Would you repeat the whole listing exactly, pictures excluded?

____________________

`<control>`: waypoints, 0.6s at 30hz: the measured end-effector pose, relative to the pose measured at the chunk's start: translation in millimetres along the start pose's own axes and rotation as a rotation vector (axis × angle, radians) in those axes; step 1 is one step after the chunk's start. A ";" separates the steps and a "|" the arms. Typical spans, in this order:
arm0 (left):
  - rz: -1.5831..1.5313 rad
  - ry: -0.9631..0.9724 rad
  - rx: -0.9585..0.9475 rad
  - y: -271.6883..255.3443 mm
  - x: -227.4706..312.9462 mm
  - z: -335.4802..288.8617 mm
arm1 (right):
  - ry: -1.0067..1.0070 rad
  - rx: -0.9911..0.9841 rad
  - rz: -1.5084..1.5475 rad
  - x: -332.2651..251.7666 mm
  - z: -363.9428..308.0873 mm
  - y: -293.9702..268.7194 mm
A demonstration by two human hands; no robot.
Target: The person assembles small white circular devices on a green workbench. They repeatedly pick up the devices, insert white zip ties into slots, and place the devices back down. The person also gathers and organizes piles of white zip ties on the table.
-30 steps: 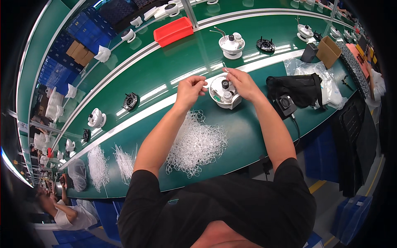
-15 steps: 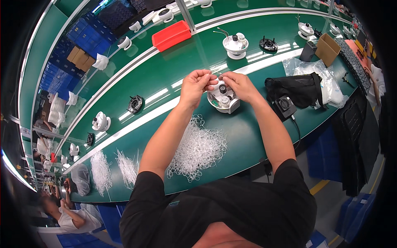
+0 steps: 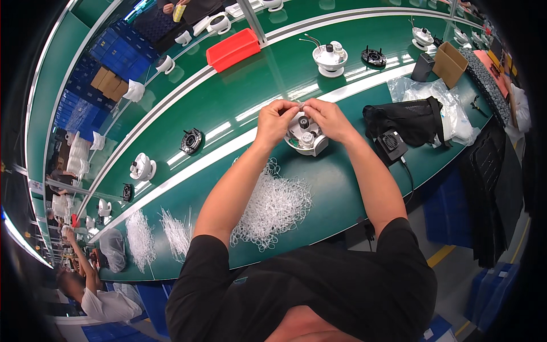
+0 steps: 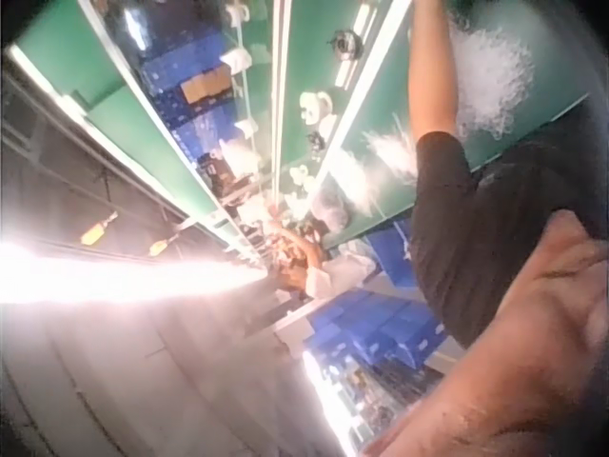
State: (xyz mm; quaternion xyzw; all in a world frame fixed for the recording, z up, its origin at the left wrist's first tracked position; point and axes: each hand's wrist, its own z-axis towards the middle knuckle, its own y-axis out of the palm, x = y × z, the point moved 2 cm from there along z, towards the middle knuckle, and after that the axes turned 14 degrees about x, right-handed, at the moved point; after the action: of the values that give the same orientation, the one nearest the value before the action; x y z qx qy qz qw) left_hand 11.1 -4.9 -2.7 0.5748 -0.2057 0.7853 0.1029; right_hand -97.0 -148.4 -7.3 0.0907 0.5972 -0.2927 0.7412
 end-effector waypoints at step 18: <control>0.388 0.383 -0.088 -0.3 -1.5 -7.2 | 0.090 0.228 0.364 27.7 3.7 5.3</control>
State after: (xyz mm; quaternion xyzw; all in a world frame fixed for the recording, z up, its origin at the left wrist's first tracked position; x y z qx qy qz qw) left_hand 5.5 -1.3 -5.9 0.3604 -0.3226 0.8751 0.0123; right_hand -87.9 -154.9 -33.5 0.2933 0.5665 -0.2152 0.7394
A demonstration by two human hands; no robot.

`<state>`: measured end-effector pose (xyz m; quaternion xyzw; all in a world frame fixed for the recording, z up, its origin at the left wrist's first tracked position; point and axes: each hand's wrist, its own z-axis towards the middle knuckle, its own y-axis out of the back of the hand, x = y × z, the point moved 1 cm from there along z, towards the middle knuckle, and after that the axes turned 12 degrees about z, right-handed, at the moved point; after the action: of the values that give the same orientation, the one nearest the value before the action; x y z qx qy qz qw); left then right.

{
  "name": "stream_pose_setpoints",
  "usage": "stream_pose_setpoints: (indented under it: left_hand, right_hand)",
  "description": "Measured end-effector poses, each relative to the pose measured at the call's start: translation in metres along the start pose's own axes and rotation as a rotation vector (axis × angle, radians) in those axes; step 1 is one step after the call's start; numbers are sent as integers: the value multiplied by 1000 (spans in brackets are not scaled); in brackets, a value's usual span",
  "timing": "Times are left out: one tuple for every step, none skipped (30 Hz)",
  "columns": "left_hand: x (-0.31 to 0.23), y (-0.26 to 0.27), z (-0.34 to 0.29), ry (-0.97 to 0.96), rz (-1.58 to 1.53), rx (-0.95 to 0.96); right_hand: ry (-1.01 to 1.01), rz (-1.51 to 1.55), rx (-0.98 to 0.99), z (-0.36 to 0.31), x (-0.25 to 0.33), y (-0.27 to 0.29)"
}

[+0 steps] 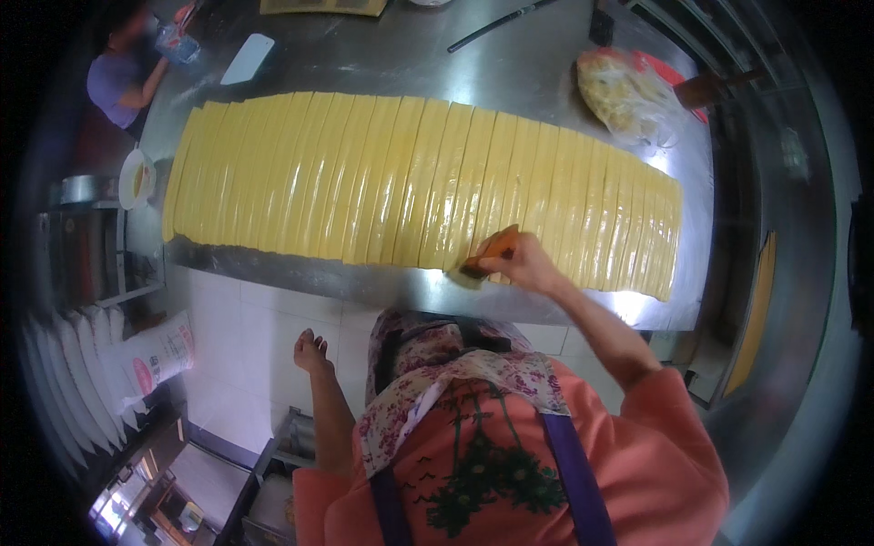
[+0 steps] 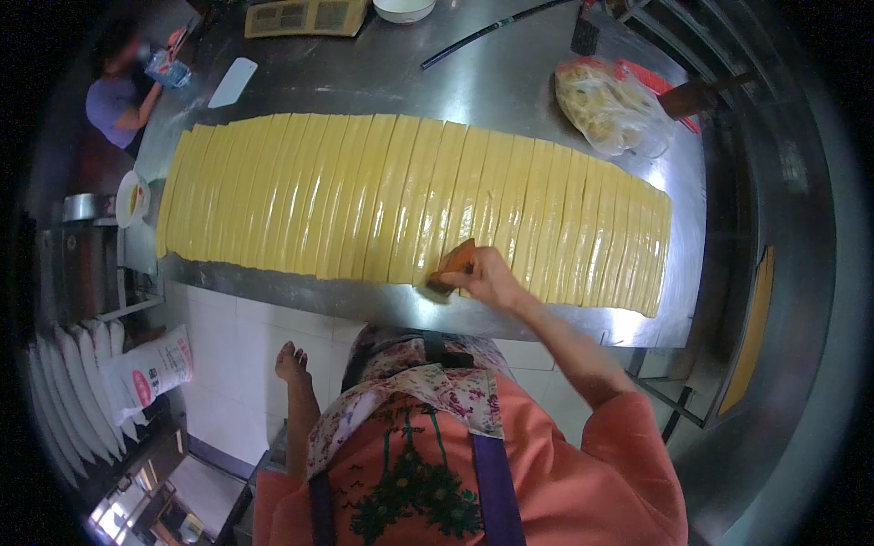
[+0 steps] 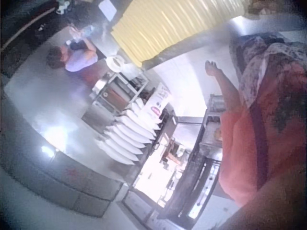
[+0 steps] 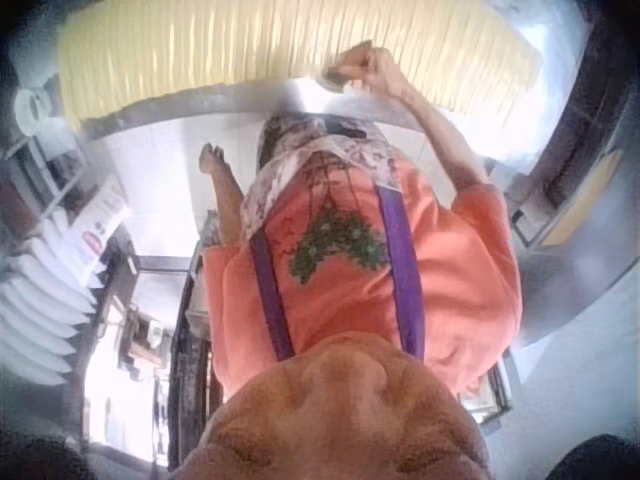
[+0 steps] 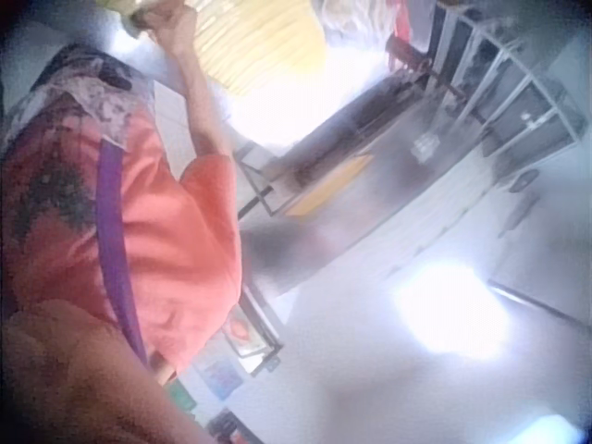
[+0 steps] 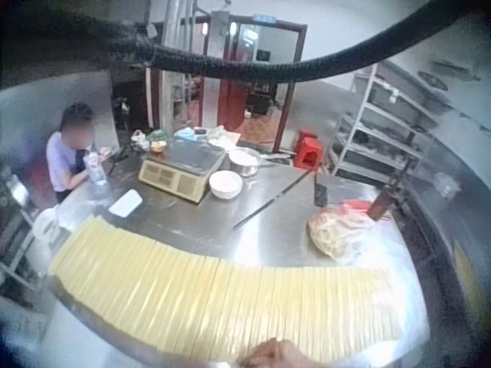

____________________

● Response to the exercise
`<control>`: waypoints, 0.6s at 30hz: the measured end-effector pose, relative to the pose measured at the chunk's start: translation in millimetres along the start pose's own axes and rotation as a rotation vector (axis × angle, radians) in those axes; step 1 is one step after the chunk's start. A ";" separates the steps and a "|" the arms. Typical spans, in this order:
arm0 (left):
  - rz: -1.5831..1.5313 rad
  - ry: -0.9631..0.9724 rad
  - rx: -0.9585..0.9475 rad
  - y: -271.6883..255.3443 mm
  - x: -227.4706..312.9462 mm
  - z: -335.4802..288.8617 mm
arm1 (right):
  - ry: -1.0067..1.0070 rad
  - rx: -0.9911..0.9841 rad
  - rz: -1.5084..1.5475 rad
  - x: -332.2651..251.7666 mm
  - z: -363.9428..308.0873 mm
  - y: -293.9702..268.7194 mm
A demonstration by two human hands; no robot.
Target: The person assembles small white circular devices on a green workbench. They repeatedly pick up the devices, insert white zip ties into slots, and place the devices back down. The person also gathers and organizes piles of white zip ties on the table.
-30 steps: 
-15 steps: 
+0 steps: 
+0 steps: 
State: (xyz mm; quaternion xyzw; all in a world frame fixed for the recording, z up, its origin at the left wrist's first tracked position; point and axes: each hand's wrist, its own z-axis towards the middle knuckle, its own y-axis out of the palm, x = y × z, the point moved 2 cm from there along z, towards the middle knuckle, and after that the axes turned 14 degrees about x, right-handed, at the moved point; after the action: of the values that give the same orientation, the one nearest the value before the action; x y z qx qy qz qw) left_hand 11.1 -4.9 -2.7 0.5748 -0.2057 0.7853 0.1029; right_hand -97.0 -148.4 -7.3 0.0907 0.5972 -0.2927 0.7412
 end-effector waypoints at step 18: <control>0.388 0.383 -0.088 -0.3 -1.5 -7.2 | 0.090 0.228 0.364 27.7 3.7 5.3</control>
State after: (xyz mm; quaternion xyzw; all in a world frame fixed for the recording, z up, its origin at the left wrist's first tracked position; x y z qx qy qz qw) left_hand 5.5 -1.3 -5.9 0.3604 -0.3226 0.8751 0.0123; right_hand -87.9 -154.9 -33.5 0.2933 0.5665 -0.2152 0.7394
A demonstration by two human hands; no robot.

`<state>`: measured end-effector pose (xyz m; quaternion xyzw; all in a world frame fixed for the recording, z up, its origin at the left wrist's first tracked position; point and axes: each hand's wrist, its own z-axis towards the middle knuckle, its own y-axis out of the back of the hand, x = y × z, the point moved 1 cm from there along z, towards the middle knuckle, and after that the axes turned 12 degrees about z, right-handed, at the moved point; after the action: of the values that give the same orientation, the one nearest the value before the action; x y z qx qy qz qw); left then right.

{
  "name": "stream_pose_setpoints",
  "usage": "stream_pose_setpoints: (indented under it: left_hand, right_hand)",
  "description": "Measured end-effector poses, each relative to the pose measured at the call's start: translation in metres along the start pose's own axes and rotation as a rotation vector (axis × angle, radians) in those axes; step 1 is one step after the call's start; numbers are sent as integers: the value multiplied by 1000 (spans in brackets are not scaled); in brackets, a value's usual span",
  "timing": "Times are left out: one tuple for every step, none skipped (30 Hz)",
  "columns": "left_hand: x (-0.31 to 0.23), y (-0.26 to 0.27), z (-0.34 to 0.29), ry (-0.97 to 0.96), rz (-1.58 to 1.53), rx (-0.95 to 0.96); right_hand: ry (-1.01 to 1.01), rz (-1.51 to 1.55), rx (-0.98 to 0.99), z (-0.36 to 0.31), x (-0.25 to 0.33), y (-0.27 to 0.29)"
}

[+0 steps] 
[+0 steps] 
[+0 steps] 
[+0 steps] 
[+0 steps] 
[+0 steps] 

Nothing remains open in this exercise.